On a lighter note, we have received some great board books about different cuisines by Amy Wilson Sanger. We have one about Indian snack food and one about sushi. These are two of our favorite cuisines and we always take the books with us to the restaurant. Zoe loves to look at the pictures and hear the rhymes about the food that she is going to eat.
This past weekend we celebrated Diwali (the Indian new year) in a restaurant in New York with about 50 other adults and numerous children –some Indian, some not. We are not Indian, but I have spent a lot of time in India and speak Hindi and always like to find ways to encourage my daughter Zoe to learn about this amazing part of the world. We often celebrate Indian holidays with our Indian friends, make frequent trips to Queens or uptown for the best Indian food, and we look forward to taking our daughter to India at the first chance that we get.
Diwali is a Hindu festival which is known as the festival of lights and is celebrated with four days of burning lanterns. Diwali celebrates the marriage of the Hindu deities Lakshmi and Vishnu (though there are theories which dispute this origin). In India and Nepal Diwali is a national holiday.
I remember celebrating my first Diwali in India. In the South Indian town that I was living in it was tradition to decorate everything inside and outside of the house –computers, cows, living spaces. Tea lights were set up throughout the home and fireworks went off in the sky for four very noisy days (and nights) as a thank you to the deities for things on earth. Everyone wore new clothes for the holiday and took a bath in the morning before putting on these new clothes.

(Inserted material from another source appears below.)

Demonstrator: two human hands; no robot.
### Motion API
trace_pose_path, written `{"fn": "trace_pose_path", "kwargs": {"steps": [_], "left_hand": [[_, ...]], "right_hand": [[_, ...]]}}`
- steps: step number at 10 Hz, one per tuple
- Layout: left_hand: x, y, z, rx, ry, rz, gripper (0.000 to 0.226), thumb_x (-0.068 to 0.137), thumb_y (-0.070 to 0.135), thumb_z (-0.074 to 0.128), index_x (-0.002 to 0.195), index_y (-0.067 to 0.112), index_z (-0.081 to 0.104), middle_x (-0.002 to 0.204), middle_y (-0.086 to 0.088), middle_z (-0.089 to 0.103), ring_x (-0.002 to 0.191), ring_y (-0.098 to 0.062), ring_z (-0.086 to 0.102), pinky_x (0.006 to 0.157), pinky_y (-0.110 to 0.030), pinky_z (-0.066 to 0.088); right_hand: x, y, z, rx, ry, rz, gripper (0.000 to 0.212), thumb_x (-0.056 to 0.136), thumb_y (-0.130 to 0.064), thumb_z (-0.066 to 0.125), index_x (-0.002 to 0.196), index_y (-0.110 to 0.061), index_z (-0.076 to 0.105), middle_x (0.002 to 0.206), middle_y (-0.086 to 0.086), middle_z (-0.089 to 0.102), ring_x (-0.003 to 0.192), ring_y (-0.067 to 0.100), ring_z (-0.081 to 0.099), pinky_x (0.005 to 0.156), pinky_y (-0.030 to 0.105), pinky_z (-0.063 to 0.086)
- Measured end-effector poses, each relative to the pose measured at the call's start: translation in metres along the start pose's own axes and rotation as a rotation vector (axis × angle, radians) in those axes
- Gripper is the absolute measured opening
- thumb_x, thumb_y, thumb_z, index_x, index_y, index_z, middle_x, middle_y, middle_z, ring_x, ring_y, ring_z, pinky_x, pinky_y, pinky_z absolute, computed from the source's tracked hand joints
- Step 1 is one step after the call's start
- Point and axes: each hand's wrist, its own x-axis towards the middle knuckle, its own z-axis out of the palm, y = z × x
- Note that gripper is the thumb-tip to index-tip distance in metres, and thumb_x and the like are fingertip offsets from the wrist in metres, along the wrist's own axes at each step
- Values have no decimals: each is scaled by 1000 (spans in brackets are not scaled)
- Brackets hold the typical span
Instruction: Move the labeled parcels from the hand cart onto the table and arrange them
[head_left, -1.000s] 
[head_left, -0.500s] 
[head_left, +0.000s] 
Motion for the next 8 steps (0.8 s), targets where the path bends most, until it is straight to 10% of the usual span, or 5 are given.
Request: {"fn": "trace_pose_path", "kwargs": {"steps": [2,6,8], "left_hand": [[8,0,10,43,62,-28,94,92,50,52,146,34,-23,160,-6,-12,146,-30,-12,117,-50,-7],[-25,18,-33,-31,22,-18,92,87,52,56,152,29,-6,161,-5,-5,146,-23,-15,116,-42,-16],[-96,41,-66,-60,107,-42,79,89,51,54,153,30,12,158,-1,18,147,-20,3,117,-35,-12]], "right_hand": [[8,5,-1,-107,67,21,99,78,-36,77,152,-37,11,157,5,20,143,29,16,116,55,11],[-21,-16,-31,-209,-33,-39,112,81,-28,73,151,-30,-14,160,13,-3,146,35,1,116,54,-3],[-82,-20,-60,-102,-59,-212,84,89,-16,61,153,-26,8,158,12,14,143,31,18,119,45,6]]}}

Today Zoe was dressed in an Indian outfit and ate Indian food while Bollywood music played in the background. She scribbled on coloring books of Hindu deities and lanterns. She loved the food and had a great time playing with the other kids. My hope is that as Zoe grows up Diwali, as well as other Indian holidays and customs, will be something that she recognizes as a familiar and fun celebration that we do every year.
My father first proposed the idea for a family trip to celebrate his seventieth birthday when I was 3-months-pregnant with Zoe. We knew that at the time of the trip “the baby” would be a little over a year old. We went through several possible locations for the big trip –Japan, France, Morocco, the Caribbean. We decided on Costa Rica partially because it seemed like it would be a fun, interesting and relaxing trip to take with a young toddler, and it was.
One of the great highlights for all of us was seeing Zoe reach one of life’s great milestones during the first few days of the trip –she learned to walk. She had been taking steps for a few weeks but it was on the trip that she really took off and walked on her own. Of course she had a very excited fan club of parents and grandparents cheering her on.
Zoe was very different on this trip than on our summer trip to Europe. While she is still very young I did feel that she got more out of this trip than the last. She was giddy with excitement over the butterflies and giant cats in La Paz. She loved going in the hot springs at Arenol. She loved the beach at Papagayo and loved playing in the sand and swimming in the ocean. She loved all of the tropical fruit. Most of the people that we met were incredibly warm and friendly to her and she enjoyed making new friends. As she becomes more aware it becomes more and more fun for us to travel with her and to see her excitement at doing and seeing new things. The trip was such a success that we are taking another –next month we are going to California and Wyoming.